From the data that follows, print exactly the lines starting at the one containing "ribbed flower pot?" and ending at the one containing "green flower plant?"; include both of them and nothing more.

◇ ◇ ◇ ◇

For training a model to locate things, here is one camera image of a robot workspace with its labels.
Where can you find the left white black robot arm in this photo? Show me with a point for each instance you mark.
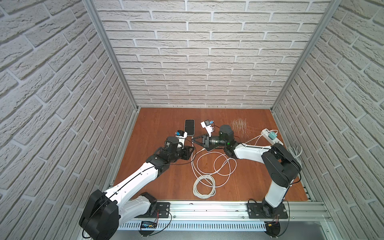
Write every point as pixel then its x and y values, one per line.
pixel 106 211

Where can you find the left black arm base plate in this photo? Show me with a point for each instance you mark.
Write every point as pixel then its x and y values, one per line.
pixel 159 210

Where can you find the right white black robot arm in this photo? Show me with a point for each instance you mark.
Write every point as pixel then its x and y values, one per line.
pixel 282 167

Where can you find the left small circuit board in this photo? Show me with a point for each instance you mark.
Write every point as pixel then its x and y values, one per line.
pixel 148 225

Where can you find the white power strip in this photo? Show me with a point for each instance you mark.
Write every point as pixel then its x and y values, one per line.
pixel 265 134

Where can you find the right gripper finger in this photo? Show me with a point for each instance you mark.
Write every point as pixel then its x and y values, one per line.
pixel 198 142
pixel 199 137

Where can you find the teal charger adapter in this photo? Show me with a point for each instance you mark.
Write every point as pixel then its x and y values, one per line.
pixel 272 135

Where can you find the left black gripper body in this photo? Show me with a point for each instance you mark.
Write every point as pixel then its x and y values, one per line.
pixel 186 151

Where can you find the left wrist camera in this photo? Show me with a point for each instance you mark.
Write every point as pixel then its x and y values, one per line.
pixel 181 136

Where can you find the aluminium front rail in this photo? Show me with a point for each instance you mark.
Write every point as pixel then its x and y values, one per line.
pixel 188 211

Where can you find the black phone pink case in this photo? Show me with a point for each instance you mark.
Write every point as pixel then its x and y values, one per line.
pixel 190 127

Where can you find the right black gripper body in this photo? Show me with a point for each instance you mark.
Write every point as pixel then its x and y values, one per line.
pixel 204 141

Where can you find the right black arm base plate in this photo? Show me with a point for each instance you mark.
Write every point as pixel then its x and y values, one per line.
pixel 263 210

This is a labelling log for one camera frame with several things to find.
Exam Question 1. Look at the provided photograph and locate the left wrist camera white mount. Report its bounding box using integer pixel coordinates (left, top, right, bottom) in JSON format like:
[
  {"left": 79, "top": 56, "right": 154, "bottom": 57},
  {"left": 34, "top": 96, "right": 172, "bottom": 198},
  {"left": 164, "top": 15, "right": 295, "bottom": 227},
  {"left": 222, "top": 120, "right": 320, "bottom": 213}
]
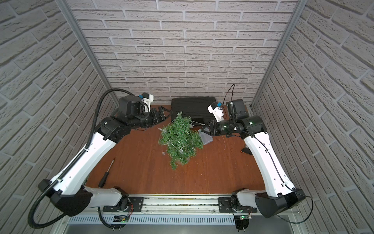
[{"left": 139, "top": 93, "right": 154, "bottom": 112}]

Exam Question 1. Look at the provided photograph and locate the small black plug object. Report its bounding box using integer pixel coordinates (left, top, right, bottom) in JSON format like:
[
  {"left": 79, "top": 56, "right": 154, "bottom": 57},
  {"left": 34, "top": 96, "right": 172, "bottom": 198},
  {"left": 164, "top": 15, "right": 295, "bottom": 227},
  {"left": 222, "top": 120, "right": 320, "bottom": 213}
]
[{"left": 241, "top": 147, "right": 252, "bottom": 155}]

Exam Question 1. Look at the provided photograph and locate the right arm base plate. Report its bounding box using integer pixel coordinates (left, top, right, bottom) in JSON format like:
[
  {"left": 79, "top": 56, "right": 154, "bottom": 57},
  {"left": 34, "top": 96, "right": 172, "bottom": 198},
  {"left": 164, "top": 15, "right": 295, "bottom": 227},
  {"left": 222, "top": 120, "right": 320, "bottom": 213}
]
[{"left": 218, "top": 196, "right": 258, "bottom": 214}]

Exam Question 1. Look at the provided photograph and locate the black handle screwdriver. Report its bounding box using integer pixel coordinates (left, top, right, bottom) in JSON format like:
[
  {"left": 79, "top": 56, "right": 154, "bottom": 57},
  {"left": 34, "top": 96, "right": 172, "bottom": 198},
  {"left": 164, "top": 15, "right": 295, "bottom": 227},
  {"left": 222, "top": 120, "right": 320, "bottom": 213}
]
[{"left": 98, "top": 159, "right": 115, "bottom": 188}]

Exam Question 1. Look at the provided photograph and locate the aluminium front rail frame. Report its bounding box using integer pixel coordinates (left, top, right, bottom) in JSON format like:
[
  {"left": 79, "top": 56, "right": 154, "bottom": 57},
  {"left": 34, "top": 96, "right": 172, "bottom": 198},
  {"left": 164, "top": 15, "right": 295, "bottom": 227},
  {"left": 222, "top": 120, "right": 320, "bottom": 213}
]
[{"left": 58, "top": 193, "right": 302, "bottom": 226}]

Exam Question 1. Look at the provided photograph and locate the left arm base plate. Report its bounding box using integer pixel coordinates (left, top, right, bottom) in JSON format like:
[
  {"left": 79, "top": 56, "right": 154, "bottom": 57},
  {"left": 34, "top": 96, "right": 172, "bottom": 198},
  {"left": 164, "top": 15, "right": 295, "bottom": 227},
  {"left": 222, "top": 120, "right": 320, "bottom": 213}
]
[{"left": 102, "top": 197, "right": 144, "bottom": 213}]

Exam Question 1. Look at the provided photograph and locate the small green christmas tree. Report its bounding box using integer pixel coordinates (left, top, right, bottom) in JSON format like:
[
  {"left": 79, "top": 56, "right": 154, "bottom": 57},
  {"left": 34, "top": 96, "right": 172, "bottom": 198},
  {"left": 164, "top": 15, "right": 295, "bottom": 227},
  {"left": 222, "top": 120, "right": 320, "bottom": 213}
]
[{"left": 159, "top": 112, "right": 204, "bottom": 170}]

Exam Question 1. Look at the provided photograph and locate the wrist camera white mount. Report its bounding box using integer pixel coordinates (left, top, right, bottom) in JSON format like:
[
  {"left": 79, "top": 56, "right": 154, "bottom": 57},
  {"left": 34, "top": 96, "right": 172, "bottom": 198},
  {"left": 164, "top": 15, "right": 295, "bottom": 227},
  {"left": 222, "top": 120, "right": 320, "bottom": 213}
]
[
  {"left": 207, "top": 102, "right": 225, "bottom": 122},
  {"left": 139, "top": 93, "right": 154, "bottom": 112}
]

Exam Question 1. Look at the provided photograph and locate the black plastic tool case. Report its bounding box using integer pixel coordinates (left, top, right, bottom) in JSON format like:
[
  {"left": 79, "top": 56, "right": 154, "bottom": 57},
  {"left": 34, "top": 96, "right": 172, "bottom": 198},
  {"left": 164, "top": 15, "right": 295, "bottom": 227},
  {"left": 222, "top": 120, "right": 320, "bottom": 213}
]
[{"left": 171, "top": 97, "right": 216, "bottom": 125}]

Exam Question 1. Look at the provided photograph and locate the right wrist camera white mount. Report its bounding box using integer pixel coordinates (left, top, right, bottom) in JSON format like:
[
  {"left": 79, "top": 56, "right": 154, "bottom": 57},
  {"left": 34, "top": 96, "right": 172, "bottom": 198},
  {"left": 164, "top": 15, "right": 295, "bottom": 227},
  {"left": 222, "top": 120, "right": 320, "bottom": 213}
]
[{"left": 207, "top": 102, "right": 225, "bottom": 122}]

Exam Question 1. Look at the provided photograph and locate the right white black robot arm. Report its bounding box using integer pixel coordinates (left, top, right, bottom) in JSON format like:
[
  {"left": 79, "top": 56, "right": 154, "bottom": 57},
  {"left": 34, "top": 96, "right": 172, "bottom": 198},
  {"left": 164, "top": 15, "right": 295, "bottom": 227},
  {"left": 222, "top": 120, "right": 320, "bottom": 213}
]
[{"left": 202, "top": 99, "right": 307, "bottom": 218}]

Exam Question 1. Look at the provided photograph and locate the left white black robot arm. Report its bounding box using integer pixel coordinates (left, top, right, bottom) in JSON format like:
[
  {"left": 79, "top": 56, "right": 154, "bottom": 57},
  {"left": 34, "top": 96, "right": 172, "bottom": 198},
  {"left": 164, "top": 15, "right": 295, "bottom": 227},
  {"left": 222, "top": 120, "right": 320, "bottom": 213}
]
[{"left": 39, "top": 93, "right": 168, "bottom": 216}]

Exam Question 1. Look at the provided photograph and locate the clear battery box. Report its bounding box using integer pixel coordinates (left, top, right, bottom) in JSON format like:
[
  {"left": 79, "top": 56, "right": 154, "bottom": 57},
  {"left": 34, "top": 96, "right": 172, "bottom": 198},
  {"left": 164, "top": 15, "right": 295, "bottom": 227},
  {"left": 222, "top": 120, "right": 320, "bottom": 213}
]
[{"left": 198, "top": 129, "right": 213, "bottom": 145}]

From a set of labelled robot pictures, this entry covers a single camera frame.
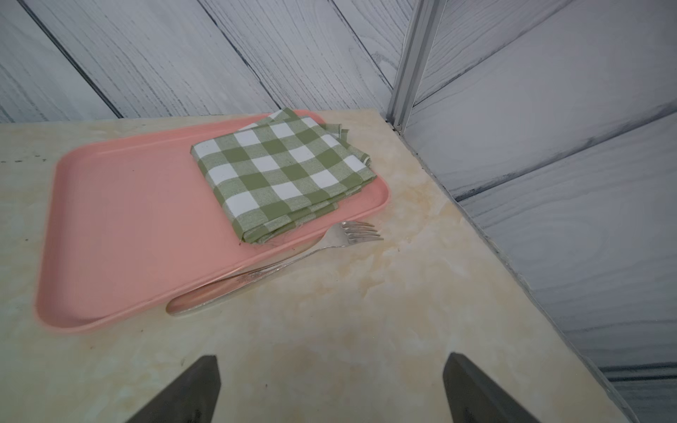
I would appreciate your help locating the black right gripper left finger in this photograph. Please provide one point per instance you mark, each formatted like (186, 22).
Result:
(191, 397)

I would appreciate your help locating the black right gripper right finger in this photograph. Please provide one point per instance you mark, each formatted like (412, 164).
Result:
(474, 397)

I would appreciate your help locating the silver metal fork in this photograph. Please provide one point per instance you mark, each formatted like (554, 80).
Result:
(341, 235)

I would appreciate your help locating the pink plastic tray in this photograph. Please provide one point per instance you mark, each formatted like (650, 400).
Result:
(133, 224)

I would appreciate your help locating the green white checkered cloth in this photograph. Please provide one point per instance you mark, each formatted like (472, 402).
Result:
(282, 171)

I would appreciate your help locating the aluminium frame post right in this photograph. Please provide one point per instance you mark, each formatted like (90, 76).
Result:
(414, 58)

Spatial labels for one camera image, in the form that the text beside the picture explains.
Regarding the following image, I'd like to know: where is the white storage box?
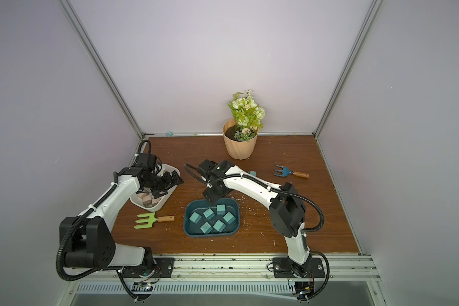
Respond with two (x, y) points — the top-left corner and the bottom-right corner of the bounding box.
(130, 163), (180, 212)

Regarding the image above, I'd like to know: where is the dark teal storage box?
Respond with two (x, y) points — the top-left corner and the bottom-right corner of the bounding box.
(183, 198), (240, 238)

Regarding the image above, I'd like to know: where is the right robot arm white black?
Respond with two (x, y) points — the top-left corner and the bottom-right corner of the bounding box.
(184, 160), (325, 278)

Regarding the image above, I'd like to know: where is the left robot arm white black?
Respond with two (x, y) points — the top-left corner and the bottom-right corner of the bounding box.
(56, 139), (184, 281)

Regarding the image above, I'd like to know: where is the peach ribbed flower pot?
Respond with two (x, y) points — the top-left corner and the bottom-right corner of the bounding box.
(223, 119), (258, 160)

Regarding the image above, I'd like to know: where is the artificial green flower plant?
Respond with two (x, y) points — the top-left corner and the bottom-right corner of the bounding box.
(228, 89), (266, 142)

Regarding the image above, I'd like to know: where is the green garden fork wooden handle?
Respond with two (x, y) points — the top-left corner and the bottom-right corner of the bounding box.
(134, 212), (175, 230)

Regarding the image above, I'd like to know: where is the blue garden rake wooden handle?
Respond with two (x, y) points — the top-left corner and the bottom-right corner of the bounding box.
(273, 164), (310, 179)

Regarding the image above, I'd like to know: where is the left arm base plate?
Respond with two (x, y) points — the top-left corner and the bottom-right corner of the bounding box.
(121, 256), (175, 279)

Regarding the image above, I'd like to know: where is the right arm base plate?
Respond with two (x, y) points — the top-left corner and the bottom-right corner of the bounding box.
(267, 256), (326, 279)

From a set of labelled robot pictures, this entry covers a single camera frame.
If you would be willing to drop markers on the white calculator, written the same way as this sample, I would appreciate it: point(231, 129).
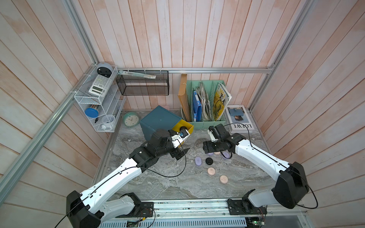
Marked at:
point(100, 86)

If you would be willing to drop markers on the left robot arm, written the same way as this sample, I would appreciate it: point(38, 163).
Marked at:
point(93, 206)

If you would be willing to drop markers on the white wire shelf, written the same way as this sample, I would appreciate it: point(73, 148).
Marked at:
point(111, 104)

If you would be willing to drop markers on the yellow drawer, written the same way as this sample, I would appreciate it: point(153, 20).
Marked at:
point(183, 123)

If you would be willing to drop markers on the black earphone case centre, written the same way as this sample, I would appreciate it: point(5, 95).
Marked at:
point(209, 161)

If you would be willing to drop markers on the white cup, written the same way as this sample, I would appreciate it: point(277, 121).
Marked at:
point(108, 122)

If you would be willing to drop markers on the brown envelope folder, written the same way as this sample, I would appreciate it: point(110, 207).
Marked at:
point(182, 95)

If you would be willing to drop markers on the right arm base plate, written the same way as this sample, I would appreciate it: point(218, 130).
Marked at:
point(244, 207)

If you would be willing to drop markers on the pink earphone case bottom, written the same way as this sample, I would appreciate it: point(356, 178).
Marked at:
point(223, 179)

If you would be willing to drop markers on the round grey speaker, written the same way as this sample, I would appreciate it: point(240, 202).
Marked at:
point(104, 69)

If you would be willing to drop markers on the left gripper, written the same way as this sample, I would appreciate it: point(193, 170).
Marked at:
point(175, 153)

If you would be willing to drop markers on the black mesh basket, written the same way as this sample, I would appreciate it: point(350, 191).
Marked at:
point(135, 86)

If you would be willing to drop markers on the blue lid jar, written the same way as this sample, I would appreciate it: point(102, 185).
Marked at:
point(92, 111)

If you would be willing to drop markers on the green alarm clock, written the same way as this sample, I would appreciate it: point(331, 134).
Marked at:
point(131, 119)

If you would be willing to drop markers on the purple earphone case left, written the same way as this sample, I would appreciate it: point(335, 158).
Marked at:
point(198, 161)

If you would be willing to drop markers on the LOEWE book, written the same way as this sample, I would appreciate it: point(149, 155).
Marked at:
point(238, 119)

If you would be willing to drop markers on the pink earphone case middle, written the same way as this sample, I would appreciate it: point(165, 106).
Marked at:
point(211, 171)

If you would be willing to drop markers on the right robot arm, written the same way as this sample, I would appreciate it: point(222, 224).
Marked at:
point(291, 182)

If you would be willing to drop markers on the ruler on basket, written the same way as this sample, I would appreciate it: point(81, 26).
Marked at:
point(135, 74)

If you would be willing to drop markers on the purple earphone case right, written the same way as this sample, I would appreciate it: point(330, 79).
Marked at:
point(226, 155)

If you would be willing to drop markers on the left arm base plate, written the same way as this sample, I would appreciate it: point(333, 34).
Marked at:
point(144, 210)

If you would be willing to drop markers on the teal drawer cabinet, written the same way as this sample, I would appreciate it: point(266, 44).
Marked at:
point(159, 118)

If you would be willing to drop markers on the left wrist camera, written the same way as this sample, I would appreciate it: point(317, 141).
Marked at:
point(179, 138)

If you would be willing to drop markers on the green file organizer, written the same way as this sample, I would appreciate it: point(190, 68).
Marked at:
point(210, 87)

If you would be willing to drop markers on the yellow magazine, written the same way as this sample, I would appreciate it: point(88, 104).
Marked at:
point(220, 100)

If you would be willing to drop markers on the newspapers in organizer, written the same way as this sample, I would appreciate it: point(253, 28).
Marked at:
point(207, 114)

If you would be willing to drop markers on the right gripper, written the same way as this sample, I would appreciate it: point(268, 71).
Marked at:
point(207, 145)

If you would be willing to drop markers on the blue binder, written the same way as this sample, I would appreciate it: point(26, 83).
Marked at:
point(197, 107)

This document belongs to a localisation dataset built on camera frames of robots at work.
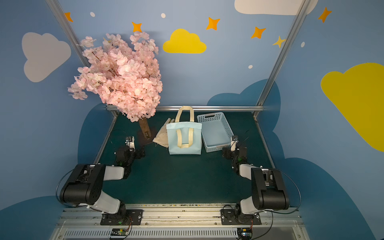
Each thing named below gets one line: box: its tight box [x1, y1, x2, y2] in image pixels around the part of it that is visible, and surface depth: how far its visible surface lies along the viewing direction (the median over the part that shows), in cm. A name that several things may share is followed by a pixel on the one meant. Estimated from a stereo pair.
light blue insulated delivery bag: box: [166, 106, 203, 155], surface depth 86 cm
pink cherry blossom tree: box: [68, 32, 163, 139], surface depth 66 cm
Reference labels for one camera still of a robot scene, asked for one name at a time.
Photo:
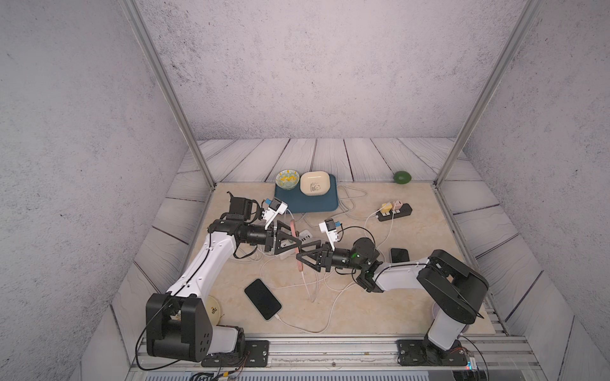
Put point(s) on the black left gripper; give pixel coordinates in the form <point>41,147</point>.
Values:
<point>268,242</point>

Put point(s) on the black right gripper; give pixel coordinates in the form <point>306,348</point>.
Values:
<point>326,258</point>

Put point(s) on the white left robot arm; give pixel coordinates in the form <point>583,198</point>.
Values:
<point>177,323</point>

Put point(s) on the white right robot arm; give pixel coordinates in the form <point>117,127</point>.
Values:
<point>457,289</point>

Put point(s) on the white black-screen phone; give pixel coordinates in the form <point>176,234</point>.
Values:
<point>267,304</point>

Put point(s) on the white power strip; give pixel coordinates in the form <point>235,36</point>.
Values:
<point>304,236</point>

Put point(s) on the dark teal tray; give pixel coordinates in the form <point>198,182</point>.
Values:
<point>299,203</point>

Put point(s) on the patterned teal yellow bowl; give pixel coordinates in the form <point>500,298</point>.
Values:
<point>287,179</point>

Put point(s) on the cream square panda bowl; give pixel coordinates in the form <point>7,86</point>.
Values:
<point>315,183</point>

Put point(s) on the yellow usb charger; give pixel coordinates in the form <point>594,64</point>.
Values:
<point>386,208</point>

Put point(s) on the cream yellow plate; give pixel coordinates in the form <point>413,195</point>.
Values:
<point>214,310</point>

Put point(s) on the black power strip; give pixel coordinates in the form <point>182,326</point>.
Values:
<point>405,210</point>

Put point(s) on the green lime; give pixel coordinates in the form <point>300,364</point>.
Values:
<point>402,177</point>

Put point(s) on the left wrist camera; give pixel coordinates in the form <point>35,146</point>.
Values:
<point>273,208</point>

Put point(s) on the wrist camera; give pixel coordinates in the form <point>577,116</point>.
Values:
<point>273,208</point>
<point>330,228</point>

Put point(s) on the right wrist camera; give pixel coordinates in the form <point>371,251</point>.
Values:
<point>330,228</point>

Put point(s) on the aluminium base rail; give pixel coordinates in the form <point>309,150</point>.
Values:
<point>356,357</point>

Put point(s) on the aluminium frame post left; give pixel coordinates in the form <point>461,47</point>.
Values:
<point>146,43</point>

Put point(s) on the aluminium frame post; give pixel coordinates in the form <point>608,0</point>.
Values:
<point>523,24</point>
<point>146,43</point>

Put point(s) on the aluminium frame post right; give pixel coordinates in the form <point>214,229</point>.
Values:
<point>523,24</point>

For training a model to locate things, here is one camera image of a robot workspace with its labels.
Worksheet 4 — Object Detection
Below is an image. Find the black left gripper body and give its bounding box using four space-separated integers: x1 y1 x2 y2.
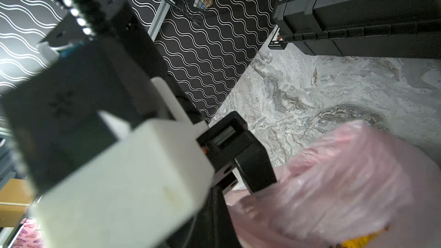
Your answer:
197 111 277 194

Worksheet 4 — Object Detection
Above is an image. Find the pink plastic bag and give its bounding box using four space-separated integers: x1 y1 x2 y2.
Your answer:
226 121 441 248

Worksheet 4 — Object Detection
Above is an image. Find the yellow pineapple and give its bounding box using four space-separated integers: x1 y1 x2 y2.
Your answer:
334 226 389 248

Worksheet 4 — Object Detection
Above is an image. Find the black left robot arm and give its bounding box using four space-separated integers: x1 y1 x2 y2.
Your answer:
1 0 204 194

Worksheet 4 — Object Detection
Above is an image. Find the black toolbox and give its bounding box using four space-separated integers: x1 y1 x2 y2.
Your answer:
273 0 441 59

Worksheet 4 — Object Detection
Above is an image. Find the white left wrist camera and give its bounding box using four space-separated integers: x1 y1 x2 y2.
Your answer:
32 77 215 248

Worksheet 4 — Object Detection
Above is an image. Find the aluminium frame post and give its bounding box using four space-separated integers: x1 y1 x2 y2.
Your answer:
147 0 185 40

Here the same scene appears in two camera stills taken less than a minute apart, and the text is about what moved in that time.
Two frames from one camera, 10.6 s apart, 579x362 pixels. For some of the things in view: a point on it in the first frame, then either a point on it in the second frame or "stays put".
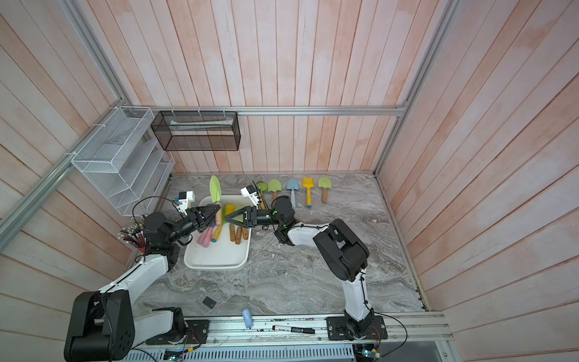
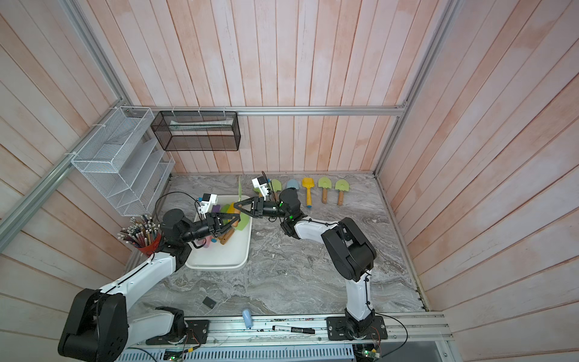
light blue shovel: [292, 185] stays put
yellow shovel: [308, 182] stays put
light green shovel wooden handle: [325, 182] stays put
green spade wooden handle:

◇ ◇ ◇ ◇

* Result below
Regarding the image above, I'd like to know: where is the peach ribbed flower pot?
Respond with two (x, y) points — the top-left corner and the bottom-right corner of the bounding box.
(223, 119), (258, 160)

Regarding the image above, I'd like to know: where is the artificial green flower plant?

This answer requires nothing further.